**Given material:**
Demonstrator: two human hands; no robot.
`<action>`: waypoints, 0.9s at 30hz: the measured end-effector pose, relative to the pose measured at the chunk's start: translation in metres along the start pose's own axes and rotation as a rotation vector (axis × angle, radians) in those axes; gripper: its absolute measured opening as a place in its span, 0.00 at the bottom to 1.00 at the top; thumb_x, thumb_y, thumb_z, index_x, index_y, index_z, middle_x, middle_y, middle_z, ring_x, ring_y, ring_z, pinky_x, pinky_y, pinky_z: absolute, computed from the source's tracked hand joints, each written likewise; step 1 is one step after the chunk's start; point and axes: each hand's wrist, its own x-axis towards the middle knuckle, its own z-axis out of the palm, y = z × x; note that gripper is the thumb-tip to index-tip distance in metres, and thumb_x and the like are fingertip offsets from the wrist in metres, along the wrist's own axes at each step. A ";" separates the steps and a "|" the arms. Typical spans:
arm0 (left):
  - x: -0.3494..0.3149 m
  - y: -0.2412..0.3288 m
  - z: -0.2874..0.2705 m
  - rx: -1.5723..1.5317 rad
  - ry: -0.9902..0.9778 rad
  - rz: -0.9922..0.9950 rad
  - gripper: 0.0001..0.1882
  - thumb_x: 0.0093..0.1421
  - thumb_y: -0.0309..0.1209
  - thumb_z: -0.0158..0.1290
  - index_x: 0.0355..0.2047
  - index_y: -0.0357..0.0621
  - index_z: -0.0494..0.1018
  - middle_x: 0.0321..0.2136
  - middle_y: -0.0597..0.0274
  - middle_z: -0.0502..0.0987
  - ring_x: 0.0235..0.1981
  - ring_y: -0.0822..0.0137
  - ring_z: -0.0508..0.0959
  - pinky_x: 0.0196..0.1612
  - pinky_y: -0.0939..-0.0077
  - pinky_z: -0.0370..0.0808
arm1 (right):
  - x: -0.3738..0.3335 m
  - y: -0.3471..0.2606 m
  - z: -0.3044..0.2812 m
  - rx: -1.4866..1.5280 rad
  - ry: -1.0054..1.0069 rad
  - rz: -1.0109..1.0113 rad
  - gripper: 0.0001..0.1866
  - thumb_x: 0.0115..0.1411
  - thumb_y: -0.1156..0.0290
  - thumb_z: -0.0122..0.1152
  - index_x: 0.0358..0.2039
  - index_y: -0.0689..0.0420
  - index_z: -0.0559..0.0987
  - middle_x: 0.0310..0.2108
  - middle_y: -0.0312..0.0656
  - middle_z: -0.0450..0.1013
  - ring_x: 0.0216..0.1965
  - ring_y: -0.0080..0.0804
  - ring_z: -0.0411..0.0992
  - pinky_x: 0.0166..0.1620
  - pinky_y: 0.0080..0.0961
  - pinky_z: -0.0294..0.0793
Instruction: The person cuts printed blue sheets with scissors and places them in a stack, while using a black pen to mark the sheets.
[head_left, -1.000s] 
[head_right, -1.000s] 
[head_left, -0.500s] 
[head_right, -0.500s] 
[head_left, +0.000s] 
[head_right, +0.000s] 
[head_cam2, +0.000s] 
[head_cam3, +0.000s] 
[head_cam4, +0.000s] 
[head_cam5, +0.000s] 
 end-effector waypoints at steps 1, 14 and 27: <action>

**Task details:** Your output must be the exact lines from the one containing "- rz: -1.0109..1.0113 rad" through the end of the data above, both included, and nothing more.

**The completed task:**
  - rz: -1.0109..1.0113 rad
  - gripper: 0.0001..0.1866
  - thumb_x: 0.0115..0.1411
  - thumb_y: -0.1156..0.0290
  - thumb_z: -0.0122..0.1152
  - index_x: 0.0358..0.2039
  - index_y: -0.0689..0.0420
  - index_z: -0.0559..0.0987
  - middle_x: 0.0310..0.2108
  - middle_y: -0.0312..0.0656
  - middle_z: -0.0450..0.1013
  - ring_x: 0.0216..0.1965
  - ring_y: -0.0080..0.0804
  - ring_z: -0.0411..0.0992
  - pinky_x: 0.0166..0.1620
  - pinky_y: 0.0080..0.0961
  - pinky_z: -0.0294..0.0793
Instruction: The person cuts printed blue sheets with scissors and places them in a stack, while using a black pen to mark the sheets.
[head_left, -1.000s] 
[head_right, -1.000s] 
[head_left, -0.500s] 
[head_right, -0.500s] 
[head_left, +0.000s] 
[head_right, +0.000s] 
[head_cam2, +0.000s] 
[head_cam3, +0.000s] 
[head_cam4, +0.000s] 
[head_cam5, +0.000s] 
 end-effector waypoints at steps 1, 14 and 27: <action>

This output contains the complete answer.